I gasp. "Jason Kemp?"

"Yeah. Weird, huh? It was creepy that he could read my thoughts. He said you and I are good together- I, um, had been wandering around worrying about you."

I smile at him. "Brian, please don't do that- worry about me, I mean. Please. Now that I can see you, hear you- it's so much better than before."

"Yeah, well, anyway, he went on to say that souls who choose not to go into the light--"

"Wait, Brian- you chose *not* to go into the light?"

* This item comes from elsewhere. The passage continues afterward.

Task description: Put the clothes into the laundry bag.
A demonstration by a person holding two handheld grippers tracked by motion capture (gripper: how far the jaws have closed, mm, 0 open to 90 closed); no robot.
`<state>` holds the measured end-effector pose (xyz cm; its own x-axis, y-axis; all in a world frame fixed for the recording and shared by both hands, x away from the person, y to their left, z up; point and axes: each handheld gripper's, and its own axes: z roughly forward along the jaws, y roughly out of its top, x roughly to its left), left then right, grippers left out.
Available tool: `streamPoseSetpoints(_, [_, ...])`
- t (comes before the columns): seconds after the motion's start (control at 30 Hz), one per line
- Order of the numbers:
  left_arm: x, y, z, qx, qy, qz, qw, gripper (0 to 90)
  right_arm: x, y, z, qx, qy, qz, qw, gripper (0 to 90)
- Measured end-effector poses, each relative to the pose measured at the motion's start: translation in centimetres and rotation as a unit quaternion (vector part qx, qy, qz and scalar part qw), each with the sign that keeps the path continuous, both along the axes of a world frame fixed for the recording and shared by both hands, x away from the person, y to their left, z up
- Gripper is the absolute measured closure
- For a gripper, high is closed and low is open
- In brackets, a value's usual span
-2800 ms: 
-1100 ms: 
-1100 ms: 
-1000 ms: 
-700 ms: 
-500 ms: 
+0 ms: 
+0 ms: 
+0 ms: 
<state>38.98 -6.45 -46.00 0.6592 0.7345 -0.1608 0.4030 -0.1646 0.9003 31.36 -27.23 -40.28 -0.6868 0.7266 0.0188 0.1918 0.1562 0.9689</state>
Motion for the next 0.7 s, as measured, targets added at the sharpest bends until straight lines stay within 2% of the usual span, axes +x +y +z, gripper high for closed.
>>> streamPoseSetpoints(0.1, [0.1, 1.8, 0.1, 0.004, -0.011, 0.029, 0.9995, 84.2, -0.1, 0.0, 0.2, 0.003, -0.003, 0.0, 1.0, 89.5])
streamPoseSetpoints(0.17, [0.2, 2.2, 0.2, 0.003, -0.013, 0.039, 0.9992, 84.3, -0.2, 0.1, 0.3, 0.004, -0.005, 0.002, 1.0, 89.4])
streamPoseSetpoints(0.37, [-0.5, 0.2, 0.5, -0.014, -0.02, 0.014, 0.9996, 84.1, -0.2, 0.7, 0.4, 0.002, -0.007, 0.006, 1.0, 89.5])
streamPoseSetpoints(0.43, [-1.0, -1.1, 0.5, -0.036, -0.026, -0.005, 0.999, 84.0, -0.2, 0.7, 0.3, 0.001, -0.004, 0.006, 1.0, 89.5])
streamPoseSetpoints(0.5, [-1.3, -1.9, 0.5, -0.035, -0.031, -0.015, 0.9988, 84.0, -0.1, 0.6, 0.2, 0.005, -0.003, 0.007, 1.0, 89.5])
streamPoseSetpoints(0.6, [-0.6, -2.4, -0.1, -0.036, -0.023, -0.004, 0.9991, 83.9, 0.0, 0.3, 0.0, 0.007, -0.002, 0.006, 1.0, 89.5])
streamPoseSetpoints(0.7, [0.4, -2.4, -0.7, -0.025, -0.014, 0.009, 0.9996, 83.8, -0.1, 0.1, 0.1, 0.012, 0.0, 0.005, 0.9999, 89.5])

He gets a sad look and sighs. "Well, you were there screaming, holding onto my body- you were soaked in my blood... I couldn't just leave you there." I feel and see him reach for my cheek with that familiar breezy feeling and then he continues. "He said that souls that choose not to go into the light often have some kind of unfinished business. I think for me, it's finding my killer and protecting you- I just have this ominous feeling about what's going to happen. It's probably nothing. I asked Jason about who my killer was and if you or anyone I know is in danger- he said he couldn't tell me who the killer was, and he said that he couldn't tell me if you or anyone else were in danger or not. Something about me not knowing fate or what's going to happen. I'm not allowed to know. Just me. All other spirits can have this knowledge."

I give Brian a blank look. "You- just you? Why just you? I don't understand..."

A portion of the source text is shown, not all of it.